__What you should do__.
Lines in the data below that contain the word "tags" are to be copied.

Dataset entries:
▬▬▬▬▬▬
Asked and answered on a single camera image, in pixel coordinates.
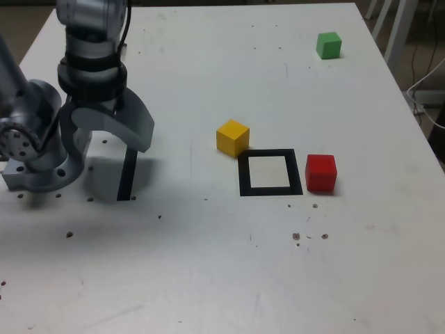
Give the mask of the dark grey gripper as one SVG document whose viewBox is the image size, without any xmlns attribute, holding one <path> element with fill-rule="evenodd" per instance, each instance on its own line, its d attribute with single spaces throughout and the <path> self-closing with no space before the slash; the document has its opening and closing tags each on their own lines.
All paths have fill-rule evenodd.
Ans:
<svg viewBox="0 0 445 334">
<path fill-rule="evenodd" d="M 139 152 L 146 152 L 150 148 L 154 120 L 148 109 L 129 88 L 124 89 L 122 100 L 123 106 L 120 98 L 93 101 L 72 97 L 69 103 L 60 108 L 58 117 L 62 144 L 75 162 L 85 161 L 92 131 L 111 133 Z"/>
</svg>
▬▬▬▬▬▬
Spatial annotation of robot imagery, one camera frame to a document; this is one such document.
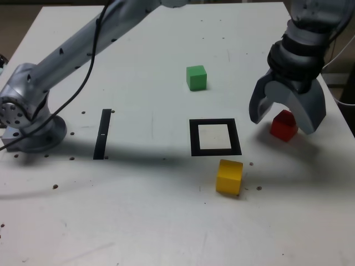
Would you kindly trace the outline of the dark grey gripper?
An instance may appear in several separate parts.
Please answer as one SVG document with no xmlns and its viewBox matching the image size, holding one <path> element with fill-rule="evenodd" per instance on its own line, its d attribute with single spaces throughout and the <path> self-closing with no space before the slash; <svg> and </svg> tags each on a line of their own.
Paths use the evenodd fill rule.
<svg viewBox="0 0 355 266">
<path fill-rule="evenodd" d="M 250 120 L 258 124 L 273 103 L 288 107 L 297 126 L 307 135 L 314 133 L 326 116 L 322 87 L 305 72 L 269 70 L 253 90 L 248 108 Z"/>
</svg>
▬▬▬▬▬▬
__Answer to this problem__.
Give the mask of the dark grey gripper as one SVG document whose viewBox is the image size, without any xmlns attribute, holding one <path> element with fill-rule="evenodd" per instance, each instance on its own line, its d attribute with single spaces throughout and the <path> self-closing with no space before the slash; the document has its opening and closing tags each on their own lines.
Please answer as one SVG document with no xmlns and its viewBox matching the image size, holding one <path> element with fill-rule="evenodd" per instance on its own line, its d attribute with single spaces throughout and the <path> self-closing with no space before the slash; <svg> and </svg> tags each on a line of their own.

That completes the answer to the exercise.